What to do.
Give back the data below word for word. Any image in it should be left out.

Dataset extract.
■ ■ ■ ■ ■
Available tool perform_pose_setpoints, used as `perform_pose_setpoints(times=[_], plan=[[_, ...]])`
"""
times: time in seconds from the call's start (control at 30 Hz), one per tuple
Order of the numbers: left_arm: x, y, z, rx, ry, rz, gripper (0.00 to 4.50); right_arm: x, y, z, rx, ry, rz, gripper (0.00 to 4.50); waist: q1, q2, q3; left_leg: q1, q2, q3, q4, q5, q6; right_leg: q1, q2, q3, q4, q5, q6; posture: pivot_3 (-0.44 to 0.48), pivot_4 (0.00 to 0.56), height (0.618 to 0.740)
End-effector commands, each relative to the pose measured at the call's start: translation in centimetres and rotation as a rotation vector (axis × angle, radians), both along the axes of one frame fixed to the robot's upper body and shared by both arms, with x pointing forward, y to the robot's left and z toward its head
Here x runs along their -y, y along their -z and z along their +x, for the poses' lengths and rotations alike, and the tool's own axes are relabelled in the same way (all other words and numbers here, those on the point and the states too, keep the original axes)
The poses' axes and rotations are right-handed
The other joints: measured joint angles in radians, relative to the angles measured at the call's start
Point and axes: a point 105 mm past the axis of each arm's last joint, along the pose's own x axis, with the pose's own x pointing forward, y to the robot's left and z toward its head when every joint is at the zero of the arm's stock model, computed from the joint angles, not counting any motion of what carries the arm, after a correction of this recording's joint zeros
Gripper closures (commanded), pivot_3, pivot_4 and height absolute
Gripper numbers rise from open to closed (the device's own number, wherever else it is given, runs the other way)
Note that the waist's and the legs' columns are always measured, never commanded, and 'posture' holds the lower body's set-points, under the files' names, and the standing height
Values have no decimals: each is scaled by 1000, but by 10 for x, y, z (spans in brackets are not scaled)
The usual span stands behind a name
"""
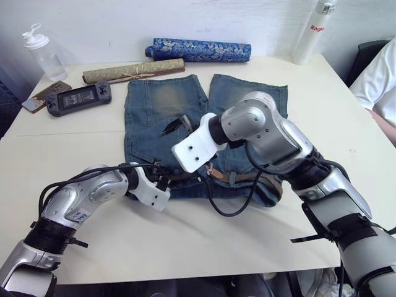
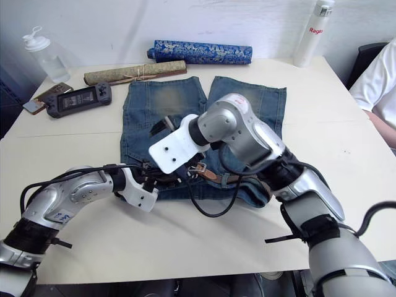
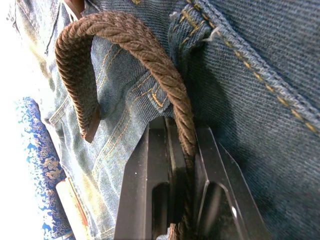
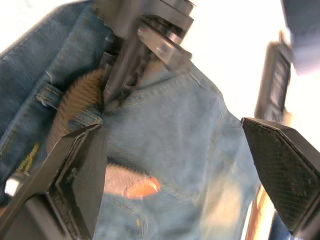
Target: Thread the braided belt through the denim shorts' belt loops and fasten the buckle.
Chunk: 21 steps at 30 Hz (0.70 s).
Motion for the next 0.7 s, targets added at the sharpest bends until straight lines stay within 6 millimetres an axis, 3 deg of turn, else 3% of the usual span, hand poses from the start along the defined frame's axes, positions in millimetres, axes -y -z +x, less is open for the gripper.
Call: perform_pose_setpoints(times=[0.03, 0.3, 0.47, 0.7], plan=[[1, 28, -5, -88, -3, 51, 4500, -8, 4, -1, 61, -102, -135, 9, -1, 0, 0, 0, 0, 0, 0, 0, 0, 0, 0, 0, 0, 0, 0, 0, 150, 645], [2, 29, -8, -94, -15, 36, 4500, 3, 5, 35, 166, -46, -280, 9, -1, 0, 0, 0, 0, 0, 0, 0, 0, -1, 0, 0, 1, 0, 0, 0, 150, 645], [2, 29, -9, -93, -19, 34, 4500, 12, 14, 44, 180, -39, -341, 9, -2, 0, 0, -1, 0, 0, 0, 0, 0, -1, 0, 0, 2, 0, -1, 0, 150, 645], [2, 28, -9, -95, -21, 33, 4500, 8, 25, 45, 177, -59, -363, 9, -3, 1, 0, -1, 0, 0, 0, 0, 0, -2, 0, 0, 7, 0, -1, 0, 150, 645]])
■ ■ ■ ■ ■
Answer to the exercise.
Available tool perform_pose_setpoints, used as `perform_pose_setpoints(times=[_], plan=[[_, ...]])`
"""
times: time in seconds from the call's start (control at 30 Hz), one per tuple
Order of the numbers: left_arm: x, y, z, rx, ry, rz, gripper (0.00 to 4.50); right_arm: x, y, z, rx, ry, rz, gripper (0.00 to 4.50); waist: q1, q2, q3; left_leg: q1, q2, q3, q4, q5, q6; right_leg: q1, q2, q3, q4, q5, q6; posture: pivot_3 (-0.44 to 0.48), pivot_4 (0.00 to 0.56), height (0.618 to 0.740)
End-effector commands, each relative to the pose measured at the call's start: translation in centimetres and rotation as a rotation vector (axis × angle, radians), both along the axes of one frame fixed to the robot's upper body and shared by both arms, with x pointing forward, y to the robot's left and z toward its head
Here x runs along their -y, y along their -z and z along their +x, for the poses' lengths and rotations alike, and the tool's own axes are relabelled in the same way (all other words and numbers here, those on the point and the states too, keep the original axes)
The poses' axes and rotations are right-handed
The other joints: measured joint angles in radians, relative to the angles measured at the call's start
Point and axes: a point 105 mm past the axis of each arm's last joint, along the pose's own x axis, with the pose's own x pointing forward, y to the robot's left and z toward its head when every joint is at the zero of the arm's stock model, computed from the joint angles, not counting any motion of what carries the arm, after a correction of this recording's joint zeros
Gripper closures (commanded), pivot_3, pivot_4 and height absolute
Gripper numbers rise from open to closed (the device's own number, wherever else it is given, runs the other way)
Note that the waist's and the legs' columns are always measured, never commanded, and 'posture' holds the lower body's set-points, under the files' names, and the standing height
Values have no decimals: each is scaled by 1000, but by 10 for x, y, z (spans in brackets are not scaled)
The usual span stands behind a name
"""
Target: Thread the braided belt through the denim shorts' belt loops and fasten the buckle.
Chunk: 21 steps at 30 Hz (0.70 s).
Motion for the next 0.7 s, targets added at the sharpest bends until straight lines stay within 6 millimetres an axis, 3 deg of turn, else 3% of the usual span, hand poses from the start along the defined frame's axes, positions in millimetres, axes -y -z +x, less is open for the gripper.
Call: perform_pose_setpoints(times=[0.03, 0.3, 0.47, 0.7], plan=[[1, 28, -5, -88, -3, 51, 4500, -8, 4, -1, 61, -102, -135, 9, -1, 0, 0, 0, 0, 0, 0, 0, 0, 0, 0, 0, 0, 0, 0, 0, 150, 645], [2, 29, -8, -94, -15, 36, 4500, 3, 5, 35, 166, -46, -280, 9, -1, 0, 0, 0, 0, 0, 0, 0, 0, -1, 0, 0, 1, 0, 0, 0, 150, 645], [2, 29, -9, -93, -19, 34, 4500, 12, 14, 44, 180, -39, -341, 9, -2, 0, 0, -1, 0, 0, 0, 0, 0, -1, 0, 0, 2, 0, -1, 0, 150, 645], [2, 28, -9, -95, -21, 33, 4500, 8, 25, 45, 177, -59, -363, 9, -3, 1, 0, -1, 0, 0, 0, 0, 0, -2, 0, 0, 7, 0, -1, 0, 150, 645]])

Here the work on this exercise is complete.